Le point de départ, c’est la coopération entre le Mali et le Qatar. Sur le papier, les relations existent déjà. Mais dans les faits, plusieurs dossiers restent à un stade lent. C’est ce qui a été mis sur la table : comment passer d’intentions à des projets qui tournent réellement ?
Le ministre malien a été direct sur un aspect : les investissements attendus doivent produire quelque chose de visible. Pas seulement des annonces ou des signatures. Il est question de projets capables de créer de l’activité sur place des infrastructures, des unités de production, des initiatives qui ne restent pas bloquées au stade de promesse.
Même logique pour les échanges commerciaux.

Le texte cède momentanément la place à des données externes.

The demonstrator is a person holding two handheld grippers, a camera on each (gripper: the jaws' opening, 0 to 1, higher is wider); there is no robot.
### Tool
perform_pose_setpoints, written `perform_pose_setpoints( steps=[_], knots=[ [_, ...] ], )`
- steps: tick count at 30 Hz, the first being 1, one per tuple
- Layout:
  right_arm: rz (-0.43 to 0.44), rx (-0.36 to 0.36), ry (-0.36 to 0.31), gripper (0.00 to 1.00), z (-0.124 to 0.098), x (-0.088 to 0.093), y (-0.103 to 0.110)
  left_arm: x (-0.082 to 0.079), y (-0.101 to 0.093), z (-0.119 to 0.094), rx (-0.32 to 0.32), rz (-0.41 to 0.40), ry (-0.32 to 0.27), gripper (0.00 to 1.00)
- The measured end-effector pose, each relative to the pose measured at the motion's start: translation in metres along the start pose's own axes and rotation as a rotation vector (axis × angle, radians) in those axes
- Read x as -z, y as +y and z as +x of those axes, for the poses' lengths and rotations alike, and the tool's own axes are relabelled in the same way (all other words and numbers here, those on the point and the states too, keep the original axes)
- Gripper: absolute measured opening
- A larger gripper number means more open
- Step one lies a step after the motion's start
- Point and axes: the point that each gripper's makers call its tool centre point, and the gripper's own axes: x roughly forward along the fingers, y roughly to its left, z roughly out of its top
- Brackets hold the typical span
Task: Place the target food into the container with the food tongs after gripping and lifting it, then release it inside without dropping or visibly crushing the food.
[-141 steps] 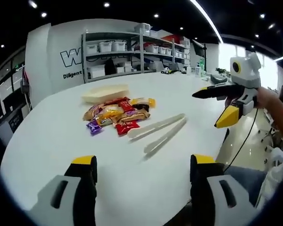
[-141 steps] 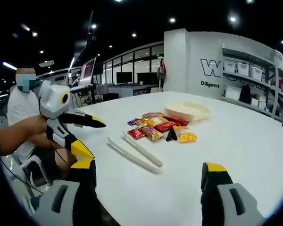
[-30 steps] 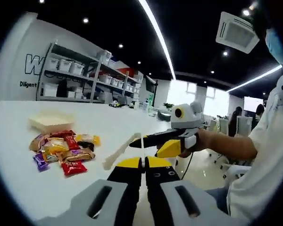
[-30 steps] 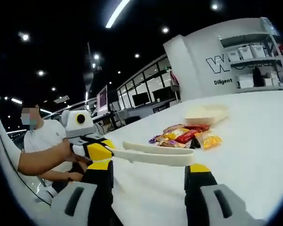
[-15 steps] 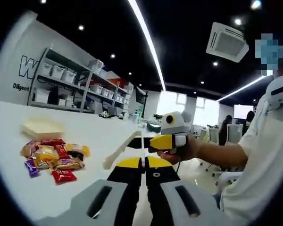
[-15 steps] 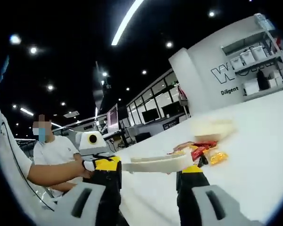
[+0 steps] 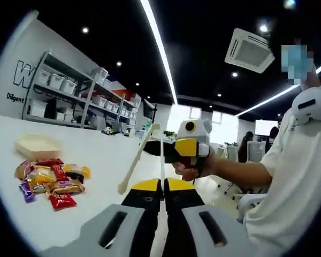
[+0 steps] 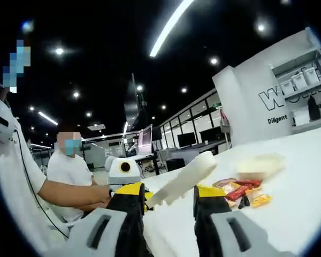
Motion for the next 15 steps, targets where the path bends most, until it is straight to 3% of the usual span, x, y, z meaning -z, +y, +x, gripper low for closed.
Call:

Aujourd’hui, ils restent limités. Les deux parties ont évoqué la nécessité de simplifier certains mécanismes, notamment les procédures qui freinent les initiatives privées. Là encore, rien de spectaculaire annoncé, mais un constat partagé : le potentiel existe, il est peu exploité.
À un moment, la discussion a quitté le cadre bilatéral. Abdoulaye Diop a évoqué la situation au Moyen-Orient. Le ton devient plus sérieux : montée des tensions, risques d’escalade. Il insiste sur une sortie par le dialogue, en s’appuyant sur les règles internationales. Une position classique, mais répétée dans un contexte où les crises s’enchaînent.
Le ministre a aussi glissé un mot sur l’évolution actuelle du Mali : une manière différente d’aborder les partenariats, et un repositionnement régional à travers la Confédération des États du Sahel. Ce n’est pas un détail. Cela signifie que les futures collaborations seront probablement évaluées autrement, avec plus d’exigence sur les retombées concrètes.
Au final, rien d’annoncé publiquement qui change immédiatement la donne. Mais le message est posé dès ce premier échange : la relation peut avancer, à condition de produire des résultats tangibles, et pas seulement des intentions.